_PROBLEM DETAILS_
Pictures in the material below are to be left out, and only the lines from the line with "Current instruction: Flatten" up to and including the line with "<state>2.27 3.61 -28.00" are to be written out exactly.

_PROVIDED MATERIAL_
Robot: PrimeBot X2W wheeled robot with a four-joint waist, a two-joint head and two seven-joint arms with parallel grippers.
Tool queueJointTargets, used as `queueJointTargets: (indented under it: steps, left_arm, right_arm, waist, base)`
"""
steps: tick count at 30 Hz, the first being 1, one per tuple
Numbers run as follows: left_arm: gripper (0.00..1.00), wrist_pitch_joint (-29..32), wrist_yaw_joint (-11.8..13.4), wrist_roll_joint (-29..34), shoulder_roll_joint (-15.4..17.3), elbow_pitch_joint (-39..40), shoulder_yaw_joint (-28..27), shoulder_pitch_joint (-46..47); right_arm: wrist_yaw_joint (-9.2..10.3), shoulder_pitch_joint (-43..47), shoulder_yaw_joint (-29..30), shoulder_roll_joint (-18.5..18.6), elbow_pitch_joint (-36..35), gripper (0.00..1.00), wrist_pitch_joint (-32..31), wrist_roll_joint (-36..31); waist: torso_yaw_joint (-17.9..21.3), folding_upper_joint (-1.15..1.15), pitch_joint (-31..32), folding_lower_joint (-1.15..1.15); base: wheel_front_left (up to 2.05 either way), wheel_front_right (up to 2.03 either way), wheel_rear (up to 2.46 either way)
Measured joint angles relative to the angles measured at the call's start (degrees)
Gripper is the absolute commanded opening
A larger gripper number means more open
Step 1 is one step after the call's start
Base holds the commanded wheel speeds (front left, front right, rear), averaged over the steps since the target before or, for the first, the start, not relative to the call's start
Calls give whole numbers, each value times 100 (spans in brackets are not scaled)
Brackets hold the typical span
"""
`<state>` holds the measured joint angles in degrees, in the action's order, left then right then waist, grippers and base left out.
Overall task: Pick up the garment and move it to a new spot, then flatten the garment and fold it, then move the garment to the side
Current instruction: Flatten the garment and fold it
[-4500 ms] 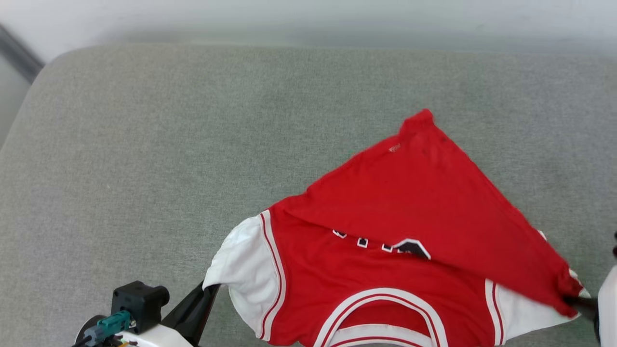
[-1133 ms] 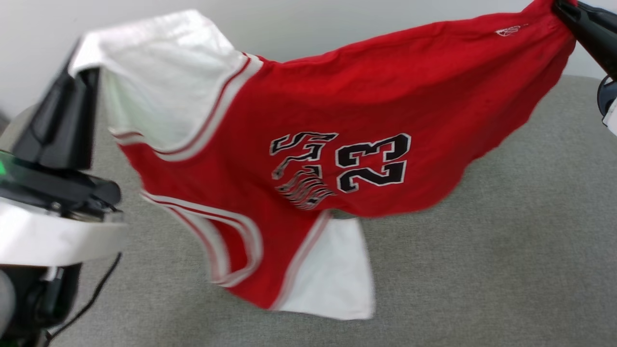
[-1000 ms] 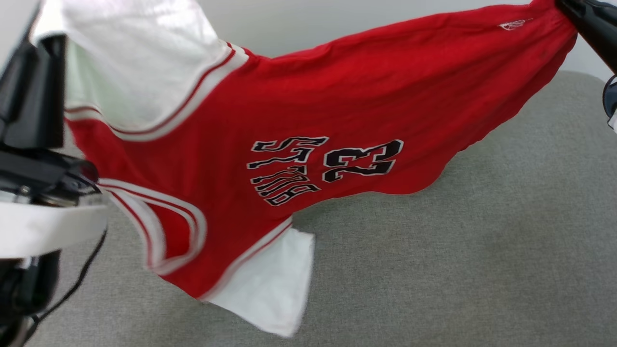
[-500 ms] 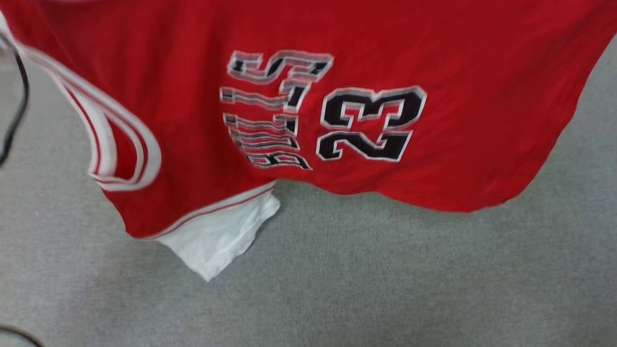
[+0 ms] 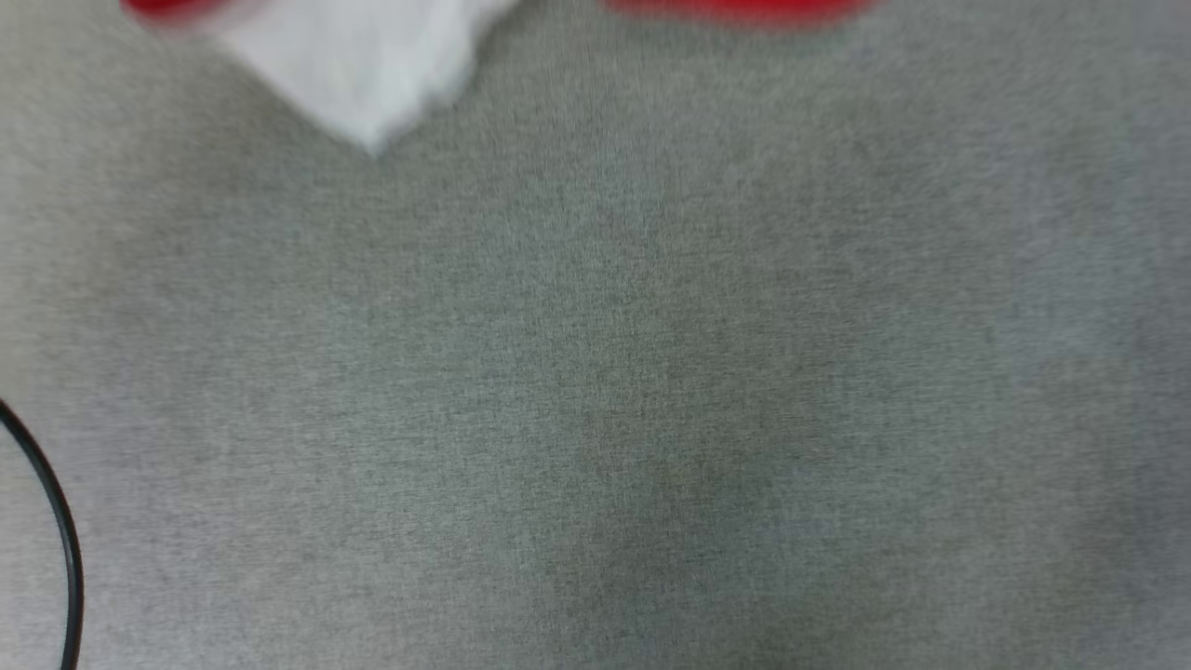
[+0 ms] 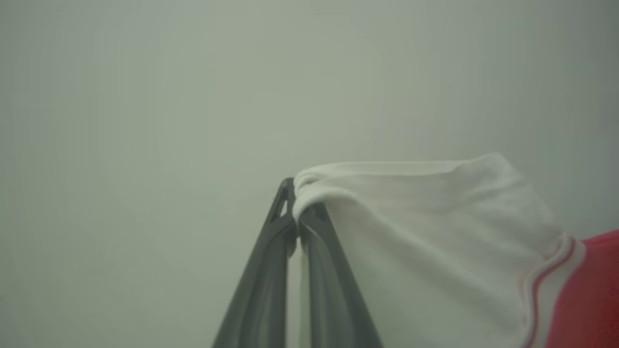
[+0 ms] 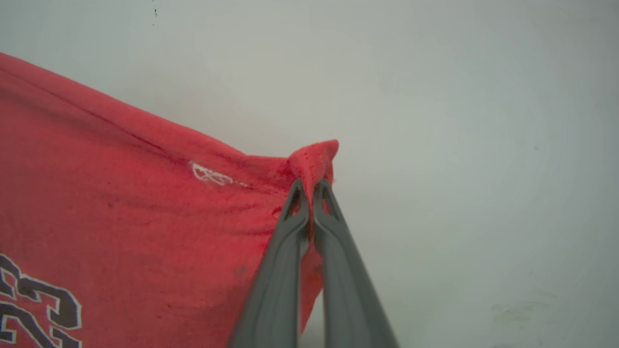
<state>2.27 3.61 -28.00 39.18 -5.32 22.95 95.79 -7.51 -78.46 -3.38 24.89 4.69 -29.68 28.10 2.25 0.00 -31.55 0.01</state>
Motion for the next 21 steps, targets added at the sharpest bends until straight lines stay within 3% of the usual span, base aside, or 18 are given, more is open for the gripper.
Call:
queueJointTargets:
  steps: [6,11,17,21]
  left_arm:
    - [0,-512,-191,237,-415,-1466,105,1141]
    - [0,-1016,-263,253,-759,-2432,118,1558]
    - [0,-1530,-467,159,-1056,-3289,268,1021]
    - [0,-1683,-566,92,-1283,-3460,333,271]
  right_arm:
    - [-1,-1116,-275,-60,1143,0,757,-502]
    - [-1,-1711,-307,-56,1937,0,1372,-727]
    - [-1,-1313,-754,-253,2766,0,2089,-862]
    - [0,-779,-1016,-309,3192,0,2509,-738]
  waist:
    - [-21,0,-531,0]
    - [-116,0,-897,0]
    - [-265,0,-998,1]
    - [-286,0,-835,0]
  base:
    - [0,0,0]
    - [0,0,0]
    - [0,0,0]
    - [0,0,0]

_WRITTEN SOLUTION_
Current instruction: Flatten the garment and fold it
[-4500 ms] 
[-1133 ms] 
[-1000 ms] 
[-500 ms] 
[+0 ms] 
[+0 ms] 
[+0 ms] 
<state>2.27 3.61 -28.00 39.18 -5.32 22.95 95.79 -7.51 -78.46 -3.38 24.89 4.69 -29.68 28.10 2.25 0.00 -31.55 0.01</state>

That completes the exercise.